Because catering a wedding takes so much coordination, you may see a contract clause enforcing the "one week" rule, meaning you must finalize all details seven days prior to the event or incur extra fees. Another item to look for is liability insurance. While most midsize to large companies carry their own insurance, small vendors may not -- in which case you may want to add a rider to your existing homeowners or renter's policy.

The Florist
A contract with the florist should spell out the number of bouquets, boutonnieres, centerpieces, and corsages on order, as well as any decoration for the ceremony and reception locations. Discuss charges for accessories, such as an aisle runner, ribbons, and vases. You should also list any particular flowers you want, allowing for the possibility of substitutions by specifying your second choices. But it's best to leave the specifics up to the florist -- something he will undoubtedly want written into the contract.

The Musicians
Any contract for music -- whether you are using a band or a disc jockey -- should record the time of arrival and departure. It's a good idea to state who has the authority to let the music go into overtime, so you're not suddenly charged for an extra hour thanks to the well-intentioned initiative of some exuberant guests. You can also specify particular songs, the duration of sets, and whether prerecorded music will be played during the breaks. Be sure to specify the names of the musicians who will be there. You probably hired particular performers because you liked what you heard at another event or on a demo tape, and you don't want to discover at the last minute that the lead singer's cousin is filling in.

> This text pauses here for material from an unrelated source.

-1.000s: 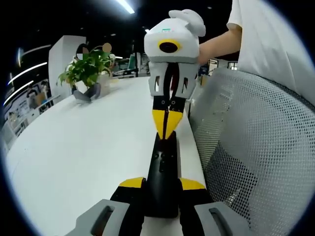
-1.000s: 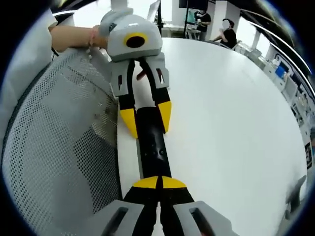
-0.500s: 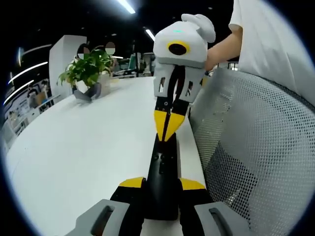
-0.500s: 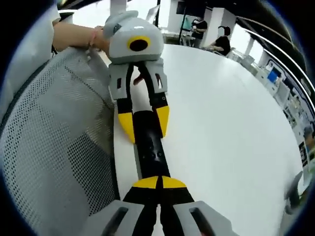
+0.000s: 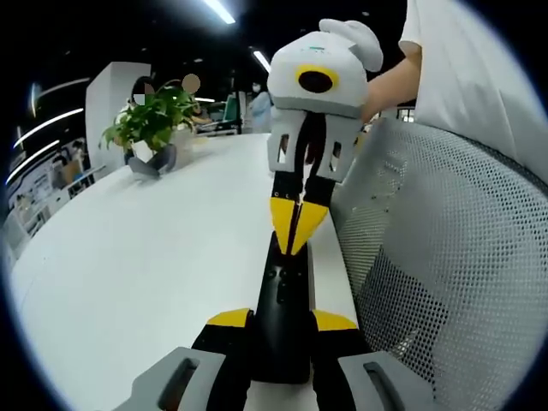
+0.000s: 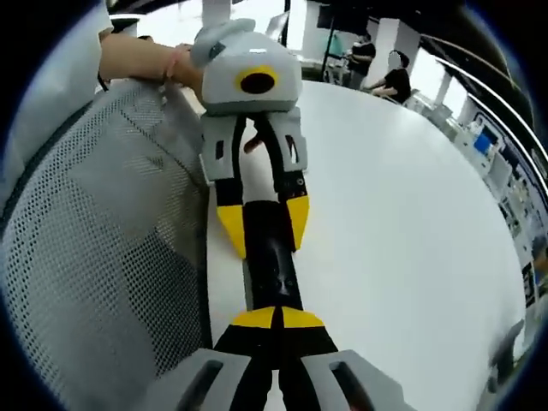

Hairstylists and Makeup Artists
As with the musicians, specify the name of the artist you are booking. Also include the number of people the stylist is taking care of, and whether she'll stay to do post-ceremony touch-ups.

The Photographer
These contracts should state how long the photographer or videographer will spend covering the event; what she'll wear; your preference for black-and-white, color, or both; and your choice of formal portraits, candid shots, or a combination. It should also detail what is included in the total fee -- which albums and how many prints for the photographer, how many videos and the editing cost and style for the videographer, and the cost of materials, hotel stays, and any other extras -- and when you can expect to receive the finished product. Some experts advise you not to pay a photographer or videographer in full until you see and approve the final result.

The Rental Company
Contracts for rental items such as tables and chairs need to state the time and date of delivery and retrieval. If you don't arrange for same-day or next-morning pickup, you may be charged a fee by the reception site.

The Car and Driver
A contract for a car to transport the couple or guests from one location to another can cover matters from the fiscal, such as tolls and parking fees, to the stylistic, including the make and color of the car, amenities inside the vehicle, and the attire of the driver.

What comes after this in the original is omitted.